Running multithreaded, CPU-intensive processes in parallel on ARM

Summary
I apologize up front. This is not 100% FreedomBox specific. I just wonder if anybody has noticed something similar when running two “heavy” multithreaded processes in parallel on ARM CPU’s. It is something some of you must have run into, I assume.

Problem
When I run two multithreaded processes in parallel on a 4-core Intel or AMD CPU, performance is more or less half of what it would be, if only one of these processes is run at a time (when running process A alone until finished and then running process B, both able to occupy all 4 cores).

In other words: if both processes finish in exactly 10s when run alone, if they are run in parallel, they finish after roughly 20s - seamingly occupying 2 cores for themselves.

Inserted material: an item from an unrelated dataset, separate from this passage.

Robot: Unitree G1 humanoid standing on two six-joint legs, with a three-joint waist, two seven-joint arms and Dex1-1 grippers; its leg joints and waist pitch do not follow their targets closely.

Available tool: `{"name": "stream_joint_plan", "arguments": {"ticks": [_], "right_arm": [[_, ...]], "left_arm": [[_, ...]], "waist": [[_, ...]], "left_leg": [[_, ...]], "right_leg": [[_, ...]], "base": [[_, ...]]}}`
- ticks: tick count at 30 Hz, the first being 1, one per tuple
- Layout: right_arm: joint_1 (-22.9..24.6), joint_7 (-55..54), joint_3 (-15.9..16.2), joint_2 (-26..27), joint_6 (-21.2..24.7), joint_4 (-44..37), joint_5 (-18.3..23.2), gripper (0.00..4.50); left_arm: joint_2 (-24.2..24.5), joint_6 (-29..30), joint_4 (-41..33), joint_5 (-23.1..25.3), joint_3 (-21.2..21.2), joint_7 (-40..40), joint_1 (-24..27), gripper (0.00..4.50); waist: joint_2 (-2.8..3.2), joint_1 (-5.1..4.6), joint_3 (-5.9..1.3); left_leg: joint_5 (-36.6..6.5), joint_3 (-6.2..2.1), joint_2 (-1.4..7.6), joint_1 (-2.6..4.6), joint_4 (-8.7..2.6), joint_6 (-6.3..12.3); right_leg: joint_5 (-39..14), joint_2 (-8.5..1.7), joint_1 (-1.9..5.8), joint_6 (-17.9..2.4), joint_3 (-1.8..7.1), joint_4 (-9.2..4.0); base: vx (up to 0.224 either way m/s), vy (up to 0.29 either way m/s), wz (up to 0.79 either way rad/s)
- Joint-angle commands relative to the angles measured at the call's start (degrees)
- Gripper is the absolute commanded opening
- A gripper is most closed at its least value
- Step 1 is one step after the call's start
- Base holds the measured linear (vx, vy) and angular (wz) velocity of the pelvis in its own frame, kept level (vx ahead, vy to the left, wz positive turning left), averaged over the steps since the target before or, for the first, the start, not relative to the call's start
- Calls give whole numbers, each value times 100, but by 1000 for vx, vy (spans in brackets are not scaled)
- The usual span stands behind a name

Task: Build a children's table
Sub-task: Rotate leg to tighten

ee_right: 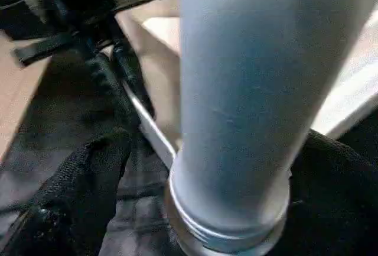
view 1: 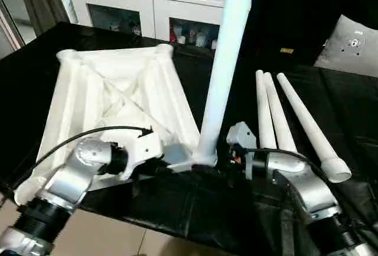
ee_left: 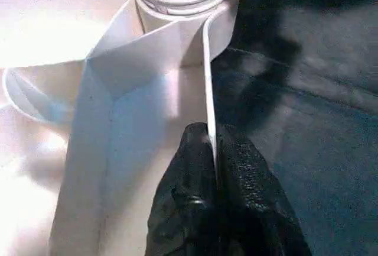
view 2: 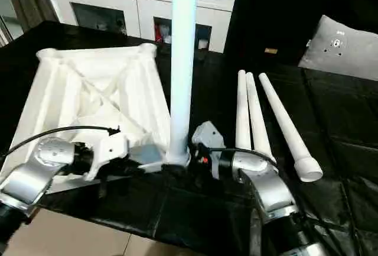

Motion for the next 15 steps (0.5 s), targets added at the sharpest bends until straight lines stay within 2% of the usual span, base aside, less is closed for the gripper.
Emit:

When I run the same code in parallel on a Raspberry Pi, performance is far worse than “roughly half”. It’s more like 10-fold. The RPi likes it much better, if the two processes are executed one after the other. It is as if something (caches?) is preventing the ARM CPU from properly “juggling” two CPU-intensive processes in parallel. Did anybody else notice this? Are the ARM CPU’s inside a RPi really such bad multi-process executors? Or am I doing something wrong?

I am using multithreaded C and Go code. My executables appear to show the same behavior independent of programming language and compiler.